Sindrome di Stoccolma: la rivoluzione del mondo in un attimo

Sindrome di Stoccolma: la rivoluzione del mondo in un attimo

Non ci si aspettava il sorriso, l’aspetto florido, la postura dritta. Ci si aspettavano movenze stordite, un volto emaciato, uno sguardo disperato. Le immagini di persone scampate ad un rischio estremo (la guerra, la deportazione, un sequestro) sono costruite a partire da proiezioni emotive. Ci si aspetta che l’immagine incarni la paura, la sofferenza fisica e psichica, la violenza. E per la maggior parte delle volte il risultato è fedele all’attesa. Vedere Silvia Romano così distante dalla forma che ci si aspettava è stato uno shock. In questo spazio dissonante si sono riversate troppe parole. Esplose fuori, a torrenti, a riempire quella visione così scomoda. 

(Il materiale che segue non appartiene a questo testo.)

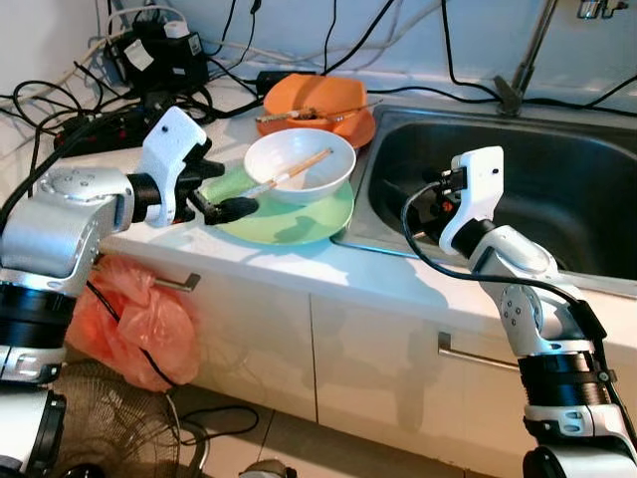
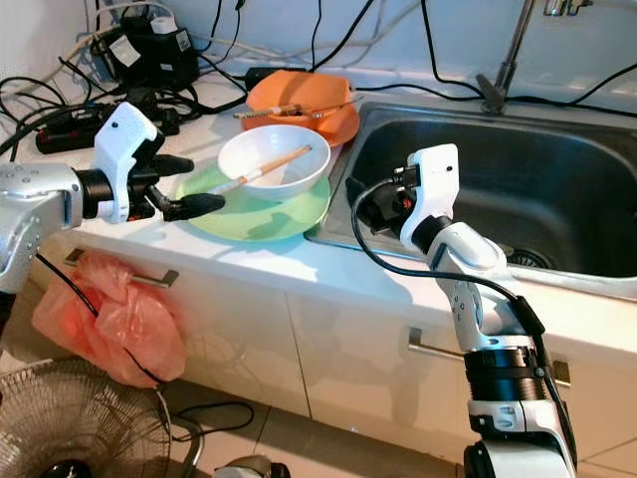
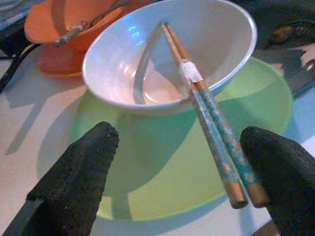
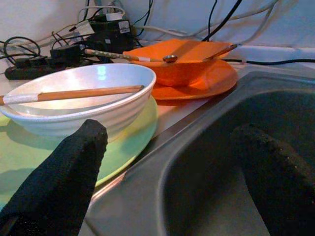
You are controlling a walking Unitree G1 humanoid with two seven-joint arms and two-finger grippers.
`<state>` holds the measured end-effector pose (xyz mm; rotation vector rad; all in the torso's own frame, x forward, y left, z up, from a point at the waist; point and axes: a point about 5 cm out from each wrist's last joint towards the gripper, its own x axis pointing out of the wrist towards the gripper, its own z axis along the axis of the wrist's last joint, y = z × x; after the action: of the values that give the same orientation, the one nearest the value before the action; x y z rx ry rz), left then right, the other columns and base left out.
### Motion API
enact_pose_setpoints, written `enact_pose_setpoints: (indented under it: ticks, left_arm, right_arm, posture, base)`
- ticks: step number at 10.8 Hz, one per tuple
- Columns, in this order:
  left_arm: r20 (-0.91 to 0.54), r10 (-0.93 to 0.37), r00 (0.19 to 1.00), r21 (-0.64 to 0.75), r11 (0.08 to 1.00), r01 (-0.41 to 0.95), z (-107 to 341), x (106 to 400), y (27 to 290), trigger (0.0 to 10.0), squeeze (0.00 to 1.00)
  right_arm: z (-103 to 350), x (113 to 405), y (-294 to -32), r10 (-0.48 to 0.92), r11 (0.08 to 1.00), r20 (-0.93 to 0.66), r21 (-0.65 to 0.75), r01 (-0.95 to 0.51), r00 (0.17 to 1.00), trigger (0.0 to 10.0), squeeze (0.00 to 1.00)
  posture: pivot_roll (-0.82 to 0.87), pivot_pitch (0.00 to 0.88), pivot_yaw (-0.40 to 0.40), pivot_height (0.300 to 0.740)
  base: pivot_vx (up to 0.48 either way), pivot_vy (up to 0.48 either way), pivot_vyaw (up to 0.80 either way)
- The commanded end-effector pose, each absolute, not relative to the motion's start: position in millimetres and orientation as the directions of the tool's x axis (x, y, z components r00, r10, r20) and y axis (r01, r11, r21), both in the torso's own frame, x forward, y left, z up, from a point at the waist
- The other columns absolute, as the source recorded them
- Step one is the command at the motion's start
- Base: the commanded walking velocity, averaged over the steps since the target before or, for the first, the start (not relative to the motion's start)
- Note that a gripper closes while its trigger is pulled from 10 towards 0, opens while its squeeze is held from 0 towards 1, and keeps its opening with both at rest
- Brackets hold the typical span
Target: Kitchen organization
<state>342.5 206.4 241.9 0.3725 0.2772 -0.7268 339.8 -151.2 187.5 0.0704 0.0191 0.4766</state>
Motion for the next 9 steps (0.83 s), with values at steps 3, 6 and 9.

Impossibile comprendere adesso. Impossibile trarre conclusioni. Diciotto mesi di vita in condizioni così lontane dal mondo che conosciamo sono un contenitore di esperienze che è impensabile tradurre nell’immediato. Per tracciare il senso di quella esperienza ci vorrà un tempo privato di cui solo Silvia Romano potrà avere la misura. E quindi in questo articolo non ci occuperemo della sua vicenda, non tenteremo di interpretare il suo vissuto.

Abbiamo detto che la visione non ha rispettato l’immaginario. D’altra parte, accade molto di frequente che le persone che hanno subito un sequestro riferiscano di “essere state trattate bene”. Sembra una frase che si può comprendere facilmente e invece spalanca un orizzonte molto vasto, di cui fa parte anche la cosiddetta Sindrome di Stoccolma, che si sta invocando da più parti per “diagnosticare” anche l’imprevedibile reazione della Romano. Ma cos’è la Sindrome di Stoccolma?

Innanzitutto è interessante che questo costrutto diagnostico non appaia in nessun manuale clinico che si occupi di classificare e descrivere le affezioni psicopatologiche. Non per questo, tuttavia, perde la sua funzione essenziale, che è appunto quella di “nominare”, in un codice di segni riconoscibile, un complesso di comportamenti e sentimenti che marcano una loro stranezza, una loro problematicità. 

La Sindrome di Stoccolma deve il suo nome ad un episodio di sequestro di persone avvenuto a Stoccolma nell’agosto del 1973 durante una rapina alla sede della Sveriges Kreditbanken ad opera di un uomo di 32 anni, Jan-Erik Olsson. Quello che stupì gli inquirenti e i clinici che furono affiancati ai sequestrati dopo la liberazione per rilevarne le condizioni psicologiche (il sequestro durò 6 giorni), fu che gli ostaggi testimoniarono spontaneamente una imprevista alleanza emotiva con Olsson, con sentimenti di gratitudine e riconoscenza. Estensivamente, si è iniziato a parlare di Sindrome di Stoccolma come quel complesso quadro reattivo che ha come base lo sviluppo di sentimenti positivi nei confronti dei propri sequestratori, fino all’innamoramento.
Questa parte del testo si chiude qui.